The Magnificent Seven (1960)

Kurosawa was enormously influential to western cinema in so many ways, but nowhere more obviously than in the very genre of westerns. Sergio Leone’s A Fistful of Dollars comes from Kurosawa’s Yojimbo. George Lucas’ Star Wars draws its unique aesthetic from synthesising western elements with, among other sources, Kurosawa’s influence (particularly from The Hidden Fortress), and it’s no coincidence that those influences meld together so well. And, of course, The Magnificent Seven is a direct, licensed adaptation of Seven Samurai.

What more can be said about the film than that it’s a fantastic adaptation, transposed brilliantly from the original, and that it plays to so many of its genre’s strengths? The score, the cast (Yul Brynner and Steve McQueen are the standouts), the direction, everything is firing on all cylinders here.
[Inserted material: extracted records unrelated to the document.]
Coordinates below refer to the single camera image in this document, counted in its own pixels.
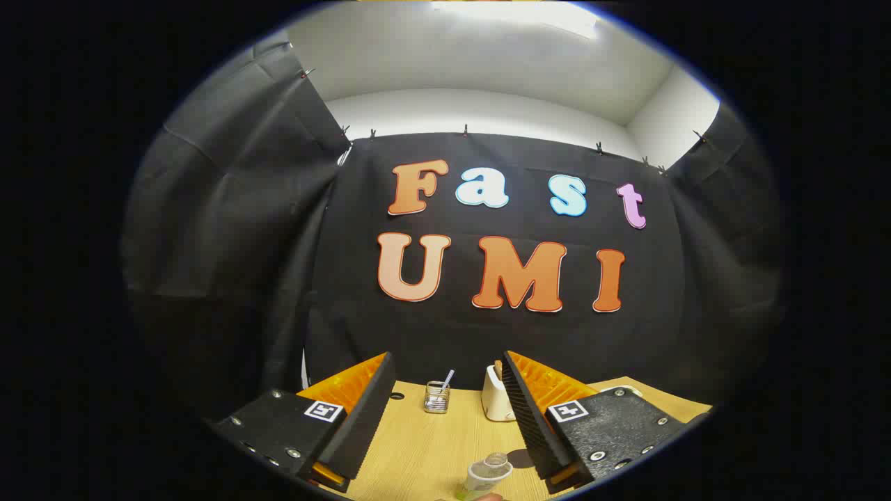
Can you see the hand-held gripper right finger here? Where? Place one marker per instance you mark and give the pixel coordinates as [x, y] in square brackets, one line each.
[529, 417]

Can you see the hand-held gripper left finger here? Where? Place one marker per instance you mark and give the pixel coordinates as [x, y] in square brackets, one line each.
[369, 417]

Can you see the white label juice bottle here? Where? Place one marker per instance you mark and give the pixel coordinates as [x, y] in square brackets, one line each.
[486, 474]

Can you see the cream toaster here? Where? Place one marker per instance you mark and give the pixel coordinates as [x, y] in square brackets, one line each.
[494, 403]

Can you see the wooden table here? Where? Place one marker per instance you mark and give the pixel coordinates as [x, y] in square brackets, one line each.
[431, 445]

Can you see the striped straw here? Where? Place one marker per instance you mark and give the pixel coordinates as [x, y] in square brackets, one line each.
[447, 379]

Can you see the white round plate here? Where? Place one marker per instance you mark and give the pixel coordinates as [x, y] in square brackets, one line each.
[619, 389]
It’s not quite so masterful an epic as Seven Samurai, but it’s still an absolutely glorious western of its own. It’s not just the novelty of seeing a Japanese samurai film recontextualised as an American western that makes the film entertaining, it’s legitimately a very strong film on its own.


While it’s a very fine film in its own right, a lot of depth is lost in translation, and not replaced with any new depth unique to the new genre and storytellers. The social commentary on class division and the nature of war and fighting are nearly entirely absent here. It’s a fantastic genre film, but has a lot less on its mind than Seven Samurai. I’d have been interested to see some of the racial aspects explored more, but I do appreciate that the film is an entire ninety minutes shorter than Seven Samurai, and that shaved story does lead to a more frantically paced and exciting film in many ways.

I give it four bullets, and $20.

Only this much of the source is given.